By the way the SSL is ab out 45 grams lighter for $2000 more - what a deal


----------



## cmatcan (Oct 6, 2005)

well, since you have to race for 200k to notice any kind of benefit from the aero technology, i'll be like lance and take my chances with the less fugly, lighter, sl version. thanks.


----------



## WhiskeyNovember (May 31, 2003)

CARBON110 said:


> ummm thanks for the recap. Alot of your post is actually speculation and not fact. Lets try to stick with the facts
> 
> No the Madone will not be around in production for more than a few years


Boy, if THAT isn't speculation, I don't know what IS. Do you have internal documents that outline Trek's manufacturing plans for the next few years? If not, well, pot-kettle-black. Stop the speculation and produce some facts, yourself.  




CARBON110 said:


> if that because Trek ahs never kept any model around long without some minor changes either in form/shape or carbon type


Making minor changes is a painfully obvious prediction, but it doesn't argue or support the theory that the Madone will be short-lived. 




CARBON110 said:


> its a matter of aesthetics to the buyer and the difference in any stiffness or weight is not noticable AT ALL when actually riding the framsets


This I agree with. There is a proven aerodynamic benefit to the aero Madone frame, but it's not an advantage that can be felt or sensed.




CARBON110 said:


> By the way the SSL is ab out 45 grams lighter for $2000 more - what a deal


Let's see....for $2000, you get the lighter SSL frame and an upgrade to the $2700, Race XXX-Lite carbon clincher wheelset. Plenty of people consider it to be a <i>great</i> deal, and in fact, the SSL is selling very well.


----------



## cmatcan (Oct 6, 2005)

WhiskeyNovember said:


> Boy, if THAT isn't speculation, I don't know what IS. Do you have internal documents that outline Trek's manufacturing plans for the next few years? If not, well, pot-kettle-black. Stop the speculation and produce some facts, yourself.
> 
> 
> 
> ...


i agree that the ssl is a decent deal....the sslx might be a bit more questionable.
the madone series is destined to end, and this is a fact. history provides us with all the proof we need. companies change the main line that they push based on new technologies, and if there are not any new technologies, they change the line they push anyways. new is better than old in the commercial world. that's just the reality of the situation.


----------



## WhiskeyNovember (May 31, 2003)

cmatcan said:


> the madone series is destined to end, and this is a fact.
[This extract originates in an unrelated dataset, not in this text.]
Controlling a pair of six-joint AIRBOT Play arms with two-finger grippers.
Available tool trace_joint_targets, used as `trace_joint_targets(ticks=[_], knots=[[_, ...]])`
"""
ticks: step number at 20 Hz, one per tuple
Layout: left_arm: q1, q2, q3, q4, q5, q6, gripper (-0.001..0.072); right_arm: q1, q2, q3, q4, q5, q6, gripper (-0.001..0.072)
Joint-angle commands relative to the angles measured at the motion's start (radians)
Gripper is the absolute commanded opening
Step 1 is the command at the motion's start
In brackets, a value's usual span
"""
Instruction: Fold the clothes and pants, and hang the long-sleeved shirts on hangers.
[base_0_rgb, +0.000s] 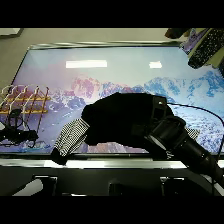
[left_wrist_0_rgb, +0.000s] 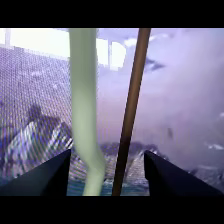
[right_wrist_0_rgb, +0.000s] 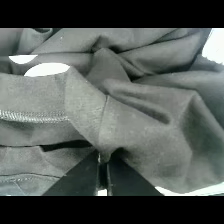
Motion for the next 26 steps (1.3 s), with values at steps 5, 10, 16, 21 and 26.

I don't think anyone here has argued this fact. I certainly haven't.



cmatcan said:


> history provides us with all the proof we need. companies change the main line that they push based on new technologies, and if there are not any new technologies, they change the line they push anyways. new is better than old in the commercial world. that's just the reality of the situation.


The fact is, CARBON110 claimed that "will not be around in production for more than a few years". The Madone was first produced in 2004. It will continue to be produced in 2007. Based on the production length of the 5200-series, I predict the Madone's lifespan will be longer than "a few years".


----------